Talk Advocatus "O futuro das sociedades multidisciplinares" - 23JUN23
José Luís Moreira da Silva, presidente da ASAPHugo Amaral/ECO

Com a entrada em vigor do novo Estatuto da Ordem dos Advogados os advogados podem constituir ou ingressar como sócios ou associados em sociedades profissionais de advogados ou em sociedades multidisciplinares, nos termos do regime previsto na Lei n.º 53/2015, de 11 de Junho. Com a introdução do regime das sociedades multidisciplinares o regime de transparência fiscal passa a ser aferido através do ponto 2) da alínea a) do n.º 4 do artigo 6.º do CIRC, ou seja, as sociedades multidisciplinares apenas estarão sujeitas ao regime de transparência fiscal se cumprirem cumulativamente os seguintes requisitos:

  • A sociedade cujos rendimentos provenham, em mais de 75 %, do exercício conjunto ou isolado de atividades profissionais especificamente previstas na lista a que se refere o artigo 151.º do Código do IRS;
  • Se durante mais de 183 dias do período de tributação, o número de sócios não seja superior a cinco;
  • Nenhum dos sócios seja pessoa coletiva de direito público;
  • E pelo menos, 75 % do capital social seja detido por profissionais que exercem as referidas atividades, total ou parcialmente, através da sociedade.

“Se não preencher cumulativamente os referidos requisitos, a sociedade multidisciplinar deixará de estar sujeita ao regime de transparência fiscal e passará a ser tributada, numa primeira fase, no âmbito do regime geral em sede de IRC. Neste caso, e numa segunda fase, os resultados distribuíveis [dividendos] serão sujeitos a tributação em sede de IRS na esfera dos sócios. Acresce que no regime geral existe a possibilidade de os sócios deliberarem a não distribuição de resultados (dividendos) de forma a poderem ou fortalecer as suas reservas ou realizar investimentos. No regime de transparência fiscal esta decisão é irrelevante na medida em que haverá sempre uma imputação do rendimento líquido aos sócios independentemente da sua vontade”, concluiu Pedro Marinho Falcão.

Para o advogado António Macedo Vitorino “a dita transparência fiscal traz bloqueios ao desenvolvimento do negócio da advocacia.

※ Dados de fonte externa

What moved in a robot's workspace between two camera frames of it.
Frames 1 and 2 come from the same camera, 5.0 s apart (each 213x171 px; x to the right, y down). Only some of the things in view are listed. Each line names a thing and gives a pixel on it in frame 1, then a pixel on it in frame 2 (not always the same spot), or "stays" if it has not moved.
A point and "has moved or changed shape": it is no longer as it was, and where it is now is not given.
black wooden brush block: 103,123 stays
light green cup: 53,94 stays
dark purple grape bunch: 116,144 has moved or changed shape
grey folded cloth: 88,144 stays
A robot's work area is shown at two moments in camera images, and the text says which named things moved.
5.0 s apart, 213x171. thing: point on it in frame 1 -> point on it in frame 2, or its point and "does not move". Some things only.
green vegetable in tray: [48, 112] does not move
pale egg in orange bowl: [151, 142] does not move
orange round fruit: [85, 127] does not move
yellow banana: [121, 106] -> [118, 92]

Desincentiva o investimento e potencia uma lógica de curto prazo, de distribuição de resultados no imediato que não podem ser guardados como reservas e reinvestidos porque são logo sujeitos a uma tributação muito superior à tributação em IRC”.

O regime de transparência fiscal foi estabelecido com a criação do Código do IRC há mais de 30 anos. Num contexto diferente do que se encontra atualmente, o mesmo tinha três objetivos principais: neutralidade fiscal, combate à evasão fiscal e a eliminação da dupla tributação económica.

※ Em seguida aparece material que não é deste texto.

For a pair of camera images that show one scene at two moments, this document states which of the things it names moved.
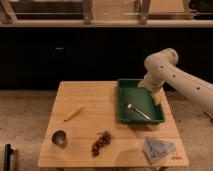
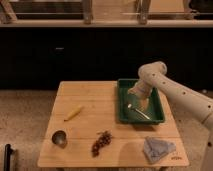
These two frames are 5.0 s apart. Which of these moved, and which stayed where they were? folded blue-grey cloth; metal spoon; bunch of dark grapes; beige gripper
Moved: beige gripper
Stayed: metal spoon; folded blue-grey cloth; bunch of dark grapes
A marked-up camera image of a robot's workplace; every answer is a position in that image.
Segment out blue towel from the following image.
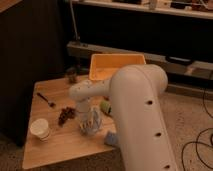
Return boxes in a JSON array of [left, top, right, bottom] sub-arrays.
[[104, 132, 119, 147]]

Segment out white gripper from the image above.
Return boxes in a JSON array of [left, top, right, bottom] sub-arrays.
[[77, 109, 102, 135]]

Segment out black floor cables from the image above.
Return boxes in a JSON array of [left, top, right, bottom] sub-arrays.
[[181, 71, 213, 171]]

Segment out long low shelf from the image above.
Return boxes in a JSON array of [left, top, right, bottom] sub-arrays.
[[67, 42, 213, 79]]

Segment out dark grape bunch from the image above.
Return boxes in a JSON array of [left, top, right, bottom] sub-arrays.
[[58, 107, 75, 126]]

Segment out white paper cup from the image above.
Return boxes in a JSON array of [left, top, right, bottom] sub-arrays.
[[30, 118, 50, 140]]

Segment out dark metal spoon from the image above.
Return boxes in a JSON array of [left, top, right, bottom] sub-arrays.
[[37, 93, 56, 108]]

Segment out metal pole stand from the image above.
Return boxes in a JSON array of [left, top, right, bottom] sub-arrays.
[[69, 0, 87, 47]]

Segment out green pear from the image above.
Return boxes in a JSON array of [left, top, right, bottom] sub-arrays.
[[100, 101, 111, 115]]

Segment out orange plastic bin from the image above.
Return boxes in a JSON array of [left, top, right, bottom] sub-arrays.
[[89, 54, 146, 81]]

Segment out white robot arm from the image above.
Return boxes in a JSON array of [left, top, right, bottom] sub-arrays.
[[69, 64, 178, 171]]

“O regime, para além de iníquo e desajustado ao contexto atual das sociedades de advogados, potencializa uma situação de concorrência desleal face às sociedades estrangeiras que, ao optarem por se localizar em Portugal como sucursais, vêm-lhe ser aplicado o regime geral do IRC (sem transparência fiscal)”, explica José Pedroso de Melo, of counsel da TELLES.